**Prompt**
Print exactly the lines below between the line holding "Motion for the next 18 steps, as" and the line holding "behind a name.", inclusive, and nothing more.

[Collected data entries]
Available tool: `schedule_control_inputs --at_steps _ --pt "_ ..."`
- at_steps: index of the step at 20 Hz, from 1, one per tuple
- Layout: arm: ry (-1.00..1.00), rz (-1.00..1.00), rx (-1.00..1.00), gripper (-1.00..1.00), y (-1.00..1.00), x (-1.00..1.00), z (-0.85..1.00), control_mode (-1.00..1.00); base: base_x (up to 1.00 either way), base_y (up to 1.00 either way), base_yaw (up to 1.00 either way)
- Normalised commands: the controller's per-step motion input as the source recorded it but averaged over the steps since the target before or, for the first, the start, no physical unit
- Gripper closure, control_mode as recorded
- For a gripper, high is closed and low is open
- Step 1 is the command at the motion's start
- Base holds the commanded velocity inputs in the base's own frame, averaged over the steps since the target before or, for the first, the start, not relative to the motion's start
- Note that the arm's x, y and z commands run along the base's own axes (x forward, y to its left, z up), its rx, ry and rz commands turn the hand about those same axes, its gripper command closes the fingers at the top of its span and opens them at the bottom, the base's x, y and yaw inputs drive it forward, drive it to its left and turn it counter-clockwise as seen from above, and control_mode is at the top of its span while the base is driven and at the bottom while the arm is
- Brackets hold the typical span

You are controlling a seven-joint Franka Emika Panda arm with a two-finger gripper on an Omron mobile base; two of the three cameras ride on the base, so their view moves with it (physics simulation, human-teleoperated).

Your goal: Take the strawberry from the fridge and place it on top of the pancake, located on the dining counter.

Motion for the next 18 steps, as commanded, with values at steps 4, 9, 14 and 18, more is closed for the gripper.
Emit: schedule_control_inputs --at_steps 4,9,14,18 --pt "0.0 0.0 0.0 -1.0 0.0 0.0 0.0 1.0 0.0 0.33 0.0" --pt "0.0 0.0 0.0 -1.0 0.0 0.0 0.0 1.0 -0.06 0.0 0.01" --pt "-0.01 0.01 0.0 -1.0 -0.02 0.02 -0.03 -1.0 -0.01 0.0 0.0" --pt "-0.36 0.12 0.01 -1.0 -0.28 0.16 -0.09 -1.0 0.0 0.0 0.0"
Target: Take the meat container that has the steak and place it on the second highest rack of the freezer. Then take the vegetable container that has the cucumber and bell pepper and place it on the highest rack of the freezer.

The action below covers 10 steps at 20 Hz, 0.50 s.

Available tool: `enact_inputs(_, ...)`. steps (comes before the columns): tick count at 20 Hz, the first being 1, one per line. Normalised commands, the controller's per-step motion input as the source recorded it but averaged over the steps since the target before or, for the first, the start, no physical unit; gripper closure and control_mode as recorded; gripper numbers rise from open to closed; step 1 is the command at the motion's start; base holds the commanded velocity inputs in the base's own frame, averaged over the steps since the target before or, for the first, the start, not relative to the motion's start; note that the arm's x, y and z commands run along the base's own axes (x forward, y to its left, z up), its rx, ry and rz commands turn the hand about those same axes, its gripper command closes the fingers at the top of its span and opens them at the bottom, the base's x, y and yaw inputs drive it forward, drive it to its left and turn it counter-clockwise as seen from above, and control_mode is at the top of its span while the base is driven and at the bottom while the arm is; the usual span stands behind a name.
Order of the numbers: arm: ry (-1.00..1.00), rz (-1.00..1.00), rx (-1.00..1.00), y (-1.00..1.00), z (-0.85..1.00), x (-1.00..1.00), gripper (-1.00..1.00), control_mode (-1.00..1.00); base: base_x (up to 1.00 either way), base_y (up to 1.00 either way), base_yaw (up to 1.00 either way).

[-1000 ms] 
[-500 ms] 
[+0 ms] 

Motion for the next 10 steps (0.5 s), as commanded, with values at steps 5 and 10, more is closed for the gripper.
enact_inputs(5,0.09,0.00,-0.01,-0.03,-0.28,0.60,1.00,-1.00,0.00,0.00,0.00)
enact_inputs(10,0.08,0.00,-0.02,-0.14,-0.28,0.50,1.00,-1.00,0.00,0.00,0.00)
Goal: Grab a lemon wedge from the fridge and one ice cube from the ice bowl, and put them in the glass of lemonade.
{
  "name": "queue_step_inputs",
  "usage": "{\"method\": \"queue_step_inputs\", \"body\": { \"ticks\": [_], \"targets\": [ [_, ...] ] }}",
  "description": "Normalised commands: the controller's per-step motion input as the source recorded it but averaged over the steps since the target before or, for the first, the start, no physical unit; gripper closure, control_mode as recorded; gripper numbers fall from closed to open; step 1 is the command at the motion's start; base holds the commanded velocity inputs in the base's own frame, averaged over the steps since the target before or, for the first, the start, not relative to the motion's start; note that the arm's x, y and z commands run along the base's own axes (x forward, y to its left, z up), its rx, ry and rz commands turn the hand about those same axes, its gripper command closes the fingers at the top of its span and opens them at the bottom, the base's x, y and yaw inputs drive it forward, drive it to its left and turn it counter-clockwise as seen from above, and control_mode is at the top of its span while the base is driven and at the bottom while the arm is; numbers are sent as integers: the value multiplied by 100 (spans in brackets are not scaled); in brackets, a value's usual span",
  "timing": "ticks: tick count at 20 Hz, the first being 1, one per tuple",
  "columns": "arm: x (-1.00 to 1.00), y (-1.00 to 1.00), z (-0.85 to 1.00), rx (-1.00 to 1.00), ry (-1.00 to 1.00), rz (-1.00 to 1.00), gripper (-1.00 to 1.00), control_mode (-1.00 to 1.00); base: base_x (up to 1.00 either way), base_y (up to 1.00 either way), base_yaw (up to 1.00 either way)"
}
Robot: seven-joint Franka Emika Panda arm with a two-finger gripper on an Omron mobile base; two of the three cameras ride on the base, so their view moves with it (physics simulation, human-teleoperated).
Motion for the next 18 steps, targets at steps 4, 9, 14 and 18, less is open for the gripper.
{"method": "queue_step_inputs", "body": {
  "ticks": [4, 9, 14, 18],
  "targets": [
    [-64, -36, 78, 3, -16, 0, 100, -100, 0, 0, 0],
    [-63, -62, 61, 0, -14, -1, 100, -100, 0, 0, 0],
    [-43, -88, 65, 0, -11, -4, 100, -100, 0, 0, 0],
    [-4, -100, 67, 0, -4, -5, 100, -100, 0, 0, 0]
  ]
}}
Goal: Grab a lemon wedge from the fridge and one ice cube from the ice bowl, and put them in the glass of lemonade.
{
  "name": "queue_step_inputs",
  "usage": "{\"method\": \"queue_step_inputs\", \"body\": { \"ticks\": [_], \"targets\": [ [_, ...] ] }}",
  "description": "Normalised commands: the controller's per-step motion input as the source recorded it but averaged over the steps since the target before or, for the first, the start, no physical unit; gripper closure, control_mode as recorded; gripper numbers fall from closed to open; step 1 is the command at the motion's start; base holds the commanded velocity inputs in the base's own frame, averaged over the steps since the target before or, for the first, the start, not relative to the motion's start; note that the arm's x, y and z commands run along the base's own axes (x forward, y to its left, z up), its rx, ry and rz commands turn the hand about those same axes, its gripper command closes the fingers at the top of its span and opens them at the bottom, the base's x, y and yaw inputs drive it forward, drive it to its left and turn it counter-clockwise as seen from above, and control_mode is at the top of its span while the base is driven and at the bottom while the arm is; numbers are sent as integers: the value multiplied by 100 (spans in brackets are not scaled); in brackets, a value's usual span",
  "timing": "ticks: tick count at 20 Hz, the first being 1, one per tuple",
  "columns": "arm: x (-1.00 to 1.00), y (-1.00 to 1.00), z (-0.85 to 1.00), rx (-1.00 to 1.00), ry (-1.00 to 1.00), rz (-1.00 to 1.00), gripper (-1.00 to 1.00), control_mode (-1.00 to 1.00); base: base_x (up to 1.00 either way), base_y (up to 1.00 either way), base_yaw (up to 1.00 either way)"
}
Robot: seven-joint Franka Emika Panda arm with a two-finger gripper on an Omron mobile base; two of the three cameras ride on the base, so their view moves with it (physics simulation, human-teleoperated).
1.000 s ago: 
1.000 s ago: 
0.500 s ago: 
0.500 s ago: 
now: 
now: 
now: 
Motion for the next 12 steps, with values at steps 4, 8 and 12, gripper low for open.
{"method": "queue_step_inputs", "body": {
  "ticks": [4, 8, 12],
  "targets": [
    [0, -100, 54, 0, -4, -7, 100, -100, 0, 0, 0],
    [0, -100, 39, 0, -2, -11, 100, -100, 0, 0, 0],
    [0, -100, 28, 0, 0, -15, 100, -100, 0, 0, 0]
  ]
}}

**Output of the exercise**
Motion for the next 18 steps, as commanded, with values at steps 4, 9, 14 and 18, more is closed for the gripper.
Emit: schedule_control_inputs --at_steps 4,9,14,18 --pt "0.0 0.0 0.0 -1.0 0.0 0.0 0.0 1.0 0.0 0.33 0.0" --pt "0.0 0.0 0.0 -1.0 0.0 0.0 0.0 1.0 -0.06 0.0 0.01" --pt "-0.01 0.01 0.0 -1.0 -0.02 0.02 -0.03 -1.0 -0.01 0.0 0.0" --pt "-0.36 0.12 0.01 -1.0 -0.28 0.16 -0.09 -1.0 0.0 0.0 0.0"
Target: Take the meat container that has the steak and place it on the second highest rack of the freezer. Then take the vegetable container that has the cucumber and bell pepper and place it on the highest rack of the freezer.

The action below covers 10 steps at 20 Hz, 0.50 s.

Available tool: `enact_inputs(_, ...)`. steps (comes before the columns): tick count at 20 Hz, the first being 1, one per line. Normalised commands, the controller's per-step motion input as the source recorded it but averaged over the steps since the target before or, for the first, the start, no physical unit; gripper closure and control_mode as recorded; gripper numbers rise from open to closed; step 1 is the command at the motion's start; base holds the commanded velocity inputs in the base's own frame, averaged over the steps since the target before or, for the first, the start, not relative to the motion's start; note that the arm's x, y and z commands run along the base's own axes (x forward, y to its left, z up), its rx, ry and rz commands turn the hand about those same axes, its gripper command closes the fingers at the top of its span and opens them at the bottom, the base's x, y and yaw inputs drive it forward, drive it to its left and turn it counter-clockwise as seen from above, and control_mode is at the top of its span while the base is driven and at the bottom while the arm is; the usual span stands behind a name.

Work on this exercise is now finished.